MH: Well, I certainly felt a lot
about loneliness. It's been a theme that has attracted me, even
before I started making movies. When I was doing theatre I directed
a production of OF MICE AND MEN, and that is so much a theme in
OF MICE AND MEN it becomes like a sonata that repeats throughout
the course of the play or the movie. Every character, at one point
or another, talks about their own loneliness. I think the other
thing that I thought about when I was preparing the film was SHOOT
THE PIANO PLAYER (Francois Truffaut, 1962). I think that the kind
of isolation of that character in SHOOT THE PIANO PLAYER, I felt
related to the kind of isolation that I saw in these characters.
CA: Rudy Wurlitzer did the rewrite
on the original Will Corey script. How much of the script is yours.
It seems like you have a lot of input on it. Or did it just change
as you were directing?
MH: The script is Rudy's. He didn't
take a word from the Corey script. But the germ of the idea was
Will Corey's, so the idea of a cross-country race that's all that
remains. The characters are different; everything was different.
CA: Which script was it that Esquire
published, was it the Corey or the Wurlitzer?
MH: The Wurlitzer, but they published
the full Wurlitzer script, which is the three and a half hour movie.
So it's not the movie, it's the script. What is mine is really what's
left out.
CA:
So they missed the final editing process.
MH: Yeah.
CA: I've watched a ton of films,
and I'm pretty jaded as far as techniques go, but I have to tell
you the ending of the film really got to me. I had to flip back
and watch it again to be sure of what had just happened. While I
was watching the movie, I was totally enjoying it, but I was wondering
where it was going to go.
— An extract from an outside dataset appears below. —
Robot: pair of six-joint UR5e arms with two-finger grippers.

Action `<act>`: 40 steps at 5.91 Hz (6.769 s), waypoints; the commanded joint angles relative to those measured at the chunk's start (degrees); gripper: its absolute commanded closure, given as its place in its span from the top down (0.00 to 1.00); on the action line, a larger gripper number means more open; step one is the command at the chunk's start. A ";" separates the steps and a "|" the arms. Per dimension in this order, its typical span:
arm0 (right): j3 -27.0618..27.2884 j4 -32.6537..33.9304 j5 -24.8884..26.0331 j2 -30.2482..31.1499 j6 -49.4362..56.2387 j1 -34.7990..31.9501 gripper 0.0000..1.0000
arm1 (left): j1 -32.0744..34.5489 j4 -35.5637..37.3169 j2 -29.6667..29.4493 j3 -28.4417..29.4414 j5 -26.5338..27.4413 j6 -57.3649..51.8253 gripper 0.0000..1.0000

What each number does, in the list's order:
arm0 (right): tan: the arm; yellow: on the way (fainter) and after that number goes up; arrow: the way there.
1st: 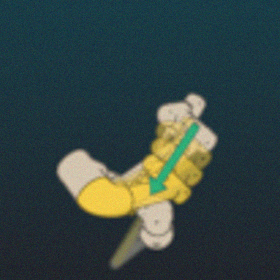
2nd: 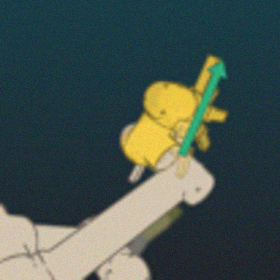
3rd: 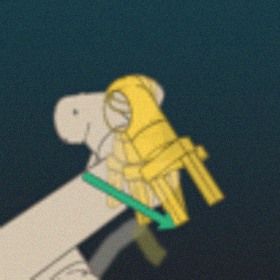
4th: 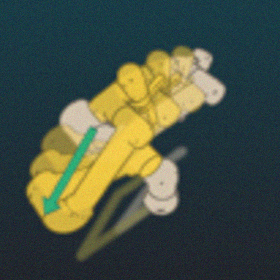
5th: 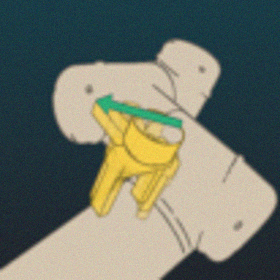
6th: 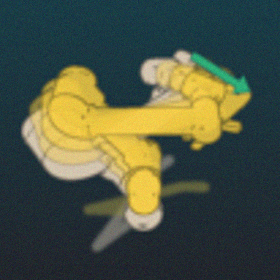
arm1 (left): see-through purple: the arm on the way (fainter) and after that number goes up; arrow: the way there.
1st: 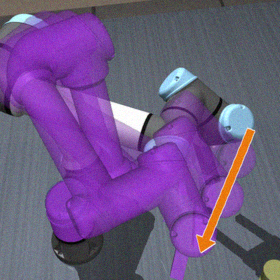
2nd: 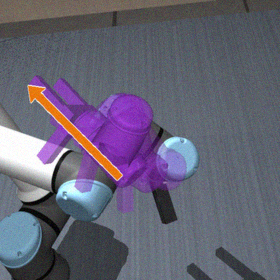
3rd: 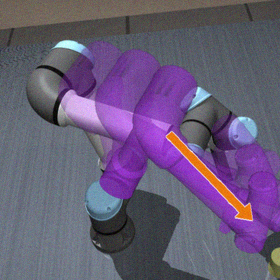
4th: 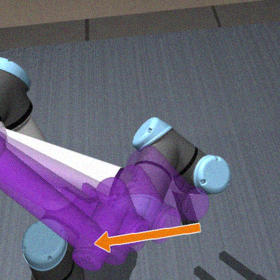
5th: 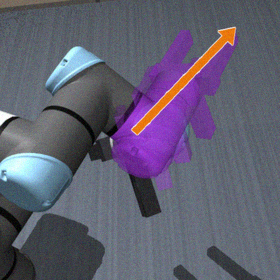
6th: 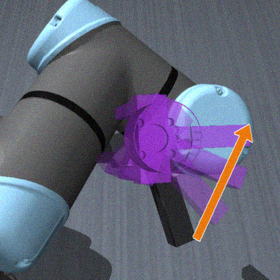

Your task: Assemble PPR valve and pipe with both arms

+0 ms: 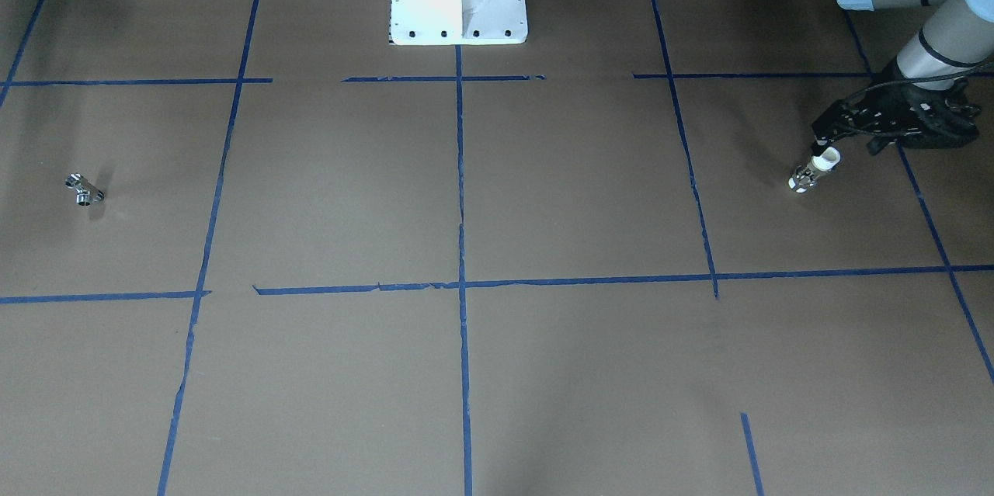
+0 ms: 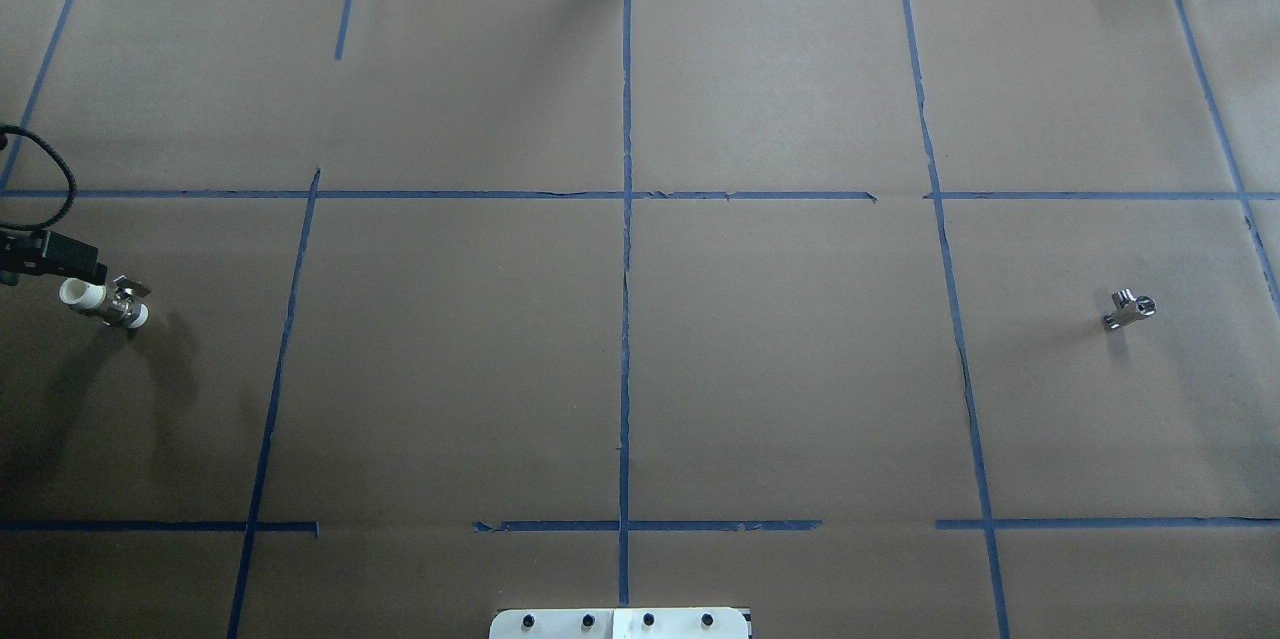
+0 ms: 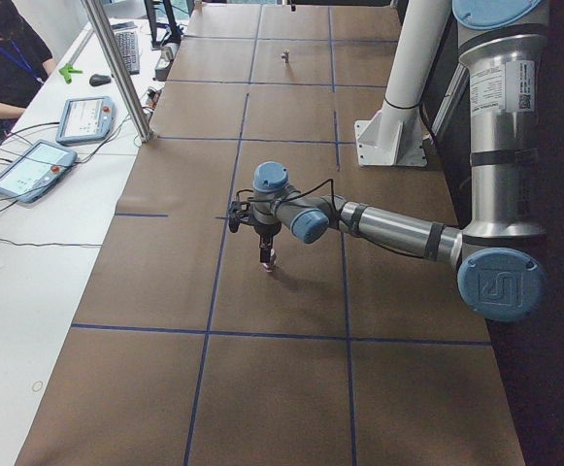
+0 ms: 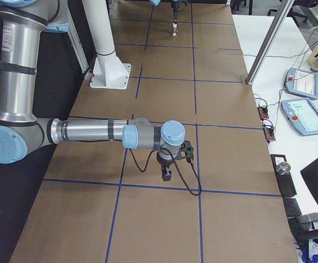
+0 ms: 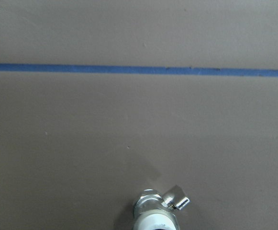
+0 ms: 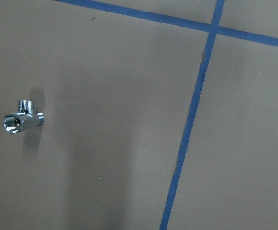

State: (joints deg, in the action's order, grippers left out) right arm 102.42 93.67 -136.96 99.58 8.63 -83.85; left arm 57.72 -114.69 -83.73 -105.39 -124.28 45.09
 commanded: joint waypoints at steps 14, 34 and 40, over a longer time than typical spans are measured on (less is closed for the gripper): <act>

It would have been boring if they made
it to DC and somebody won the race, but the ending made it into
a perfect film for me. Not perfect in the concrete sense, but perfect
in the sense of possibility I was left with. Was that in the script,
or was that something you did.
MH: It was written, and it was an
idea that I asked Rudy to write. Rudy ended the picture with the
GTO driving into the sunset. The idea of burning the film was mine.
CA: I heard you were working on a
new project? The PAYOFF, possibly in Austin.
MH: I'm not sure yet were going to
shoot in Austin. There's some of it we're going to shoot in El Paso,
and we'll shoot most of the film around Austin or Dallas. We really
haven't really made the final choice yet. I would like to shoot
in Austin, I think it's a great place. It's really wherever we find
the locations we need. We have a script and we're in the process
of locking down the lead actors. Hopefully by next week we'll have
our two leads and we'll start casting the rest of the movie.
CA: And what's it about?
MH: It's kind of a...I don't know what
to tell you. It's a crime movie. You don't say film noir anymore,
because then that doesn't really describe this. It's a Western Noir
(laughs). It's in the tradition of, but nowhere the same movie,
but in the tradition of THE GETAWAY.